**WHAT NEEDS TO BE DONE**
Filter the entries below, keeping only lines with "held".

**SOURCE INFORMATION**
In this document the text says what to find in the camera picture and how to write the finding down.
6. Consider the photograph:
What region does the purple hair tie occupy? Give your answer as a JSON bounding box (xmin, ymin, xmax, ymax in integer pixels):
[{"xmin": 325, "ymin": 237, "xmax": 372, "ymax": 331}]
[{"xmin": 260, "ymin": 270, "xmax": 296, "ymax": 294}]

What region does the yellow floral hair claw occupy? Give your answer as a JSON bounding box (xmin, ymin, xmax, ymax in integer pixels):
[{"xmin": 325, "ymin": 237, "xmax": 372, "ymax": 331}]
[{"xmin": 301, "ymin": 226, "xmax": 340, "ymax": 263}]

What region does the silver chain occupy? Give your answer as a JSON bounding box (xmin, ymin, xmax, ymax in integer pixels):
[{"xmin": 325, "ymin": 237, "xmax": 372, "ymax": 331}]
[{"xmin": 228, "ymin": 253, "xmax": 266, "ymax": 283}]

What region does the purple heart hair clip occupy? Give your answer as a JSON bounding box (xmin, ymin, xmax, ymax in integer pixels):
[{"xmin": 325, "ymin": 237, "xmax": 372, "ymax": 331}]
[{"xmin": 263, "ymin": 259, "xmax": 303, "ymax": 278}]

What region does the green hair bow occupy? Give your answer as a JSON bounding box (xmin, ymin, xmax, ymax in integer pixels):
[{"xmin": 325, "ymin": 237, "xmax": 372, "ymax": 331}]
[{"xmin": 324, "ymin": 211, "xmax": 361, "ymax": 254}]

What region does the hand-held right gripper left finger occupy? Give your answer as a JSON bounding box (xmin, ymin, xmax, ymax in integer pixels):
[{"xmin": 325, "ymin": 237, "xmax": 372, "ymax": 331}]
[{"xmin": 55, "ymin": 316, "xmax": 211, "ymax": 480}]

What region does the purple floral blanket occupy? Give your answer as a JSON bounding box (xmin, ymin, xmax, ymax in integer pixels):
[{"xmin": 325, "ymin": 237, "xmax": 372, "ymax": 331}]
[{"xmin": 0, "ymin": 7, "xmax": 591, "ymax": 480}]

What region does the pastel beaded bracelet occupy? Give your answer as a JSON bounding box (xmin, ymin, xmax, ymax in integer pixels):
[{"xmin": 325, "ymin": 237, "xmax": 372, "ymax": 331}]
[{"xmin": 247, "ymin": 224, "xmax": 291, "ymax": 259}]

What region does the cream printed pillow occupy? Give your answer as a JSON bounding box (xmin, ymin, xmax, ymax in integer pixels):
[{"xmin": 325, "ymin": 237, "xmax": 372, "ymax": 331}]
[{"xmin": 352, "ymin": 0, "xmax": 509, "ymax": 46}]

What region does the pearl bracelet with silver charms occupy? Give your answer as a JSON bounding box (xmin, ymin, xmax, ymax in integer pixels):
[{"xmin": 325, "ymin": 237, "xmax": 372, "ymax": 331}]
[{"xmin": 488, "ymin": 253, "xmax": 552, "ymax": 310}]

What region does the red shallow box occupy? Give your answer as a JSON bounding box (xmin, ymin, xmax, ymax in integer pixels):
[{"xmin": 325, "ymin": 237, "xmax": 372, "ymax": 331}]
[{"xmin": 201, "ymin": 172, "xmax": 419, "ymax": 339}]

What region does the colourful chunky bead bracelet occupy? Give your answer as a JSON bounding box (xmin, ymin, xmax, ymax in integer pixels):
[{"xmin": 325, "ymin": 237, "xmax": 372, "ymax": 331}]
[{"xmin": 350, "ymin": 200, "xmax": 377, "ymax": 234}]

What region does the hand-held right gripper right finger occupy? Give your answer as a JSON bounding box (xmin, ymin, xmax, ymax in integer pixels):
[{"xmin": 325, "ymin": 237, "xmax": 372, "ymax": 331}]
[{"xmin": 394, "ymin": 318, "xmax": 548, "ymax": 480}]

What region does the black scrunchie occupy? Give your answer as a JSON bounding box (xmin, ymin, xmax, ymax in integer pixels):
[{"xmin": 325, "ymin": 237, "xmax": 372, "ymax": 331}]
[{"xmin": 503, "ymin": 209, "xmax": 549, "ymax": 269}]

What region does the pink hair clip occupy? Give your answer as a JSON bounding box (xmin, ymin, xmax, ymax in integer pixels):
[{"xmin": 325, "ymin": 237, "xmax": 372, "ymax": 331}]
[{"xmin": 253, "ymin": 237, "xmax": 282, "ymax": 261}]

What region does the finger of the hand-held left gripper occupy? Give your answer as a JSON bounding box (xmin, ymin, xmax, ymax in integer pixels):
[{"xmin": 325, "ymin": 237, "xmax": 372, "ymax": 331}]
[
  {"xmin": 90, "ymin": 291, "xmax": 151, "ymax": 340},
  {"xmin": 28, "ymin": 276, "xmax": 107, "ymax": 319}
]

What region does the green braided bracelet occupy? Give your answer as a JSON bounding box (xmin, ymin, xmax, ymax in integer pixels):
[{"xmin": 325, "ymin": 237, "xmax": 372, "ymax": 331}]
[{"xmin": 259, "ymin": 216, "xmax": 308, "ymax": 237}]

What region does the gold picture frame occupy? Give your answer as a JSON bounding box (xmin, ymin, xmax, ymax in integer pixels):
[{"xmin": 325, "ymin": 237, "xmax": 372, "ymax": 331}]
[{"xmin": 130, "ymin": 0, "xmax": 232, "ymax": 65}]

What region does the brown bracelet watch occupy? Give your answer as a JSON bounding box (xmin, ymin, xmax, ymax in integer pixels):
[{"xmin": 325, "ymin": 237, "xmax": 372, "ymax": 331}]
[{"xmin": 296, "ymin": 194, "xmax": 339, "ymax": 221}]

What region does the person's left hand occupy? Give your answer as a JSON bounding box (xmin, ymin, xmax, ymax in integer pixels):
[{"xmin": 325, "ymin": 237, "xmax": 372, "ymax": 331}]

**OUTPUT FOR THIS EXERCISE**
What region does the hand-held right gripper left finger occupy? Give your answer as a JSON bounding box (xmin, ymin, xmax, ymax in integer pixels):
What region does the hand-held right gripper right finger occupy? Give your answer as a JSON bounding box (xmin, ymin, xmax, ymax in integer pixels):
What region does the finger of the hand-held left gripper occupy? Give your answer as a JSON bounding box (xmin, ymin, xmax, ymax in integer pixels):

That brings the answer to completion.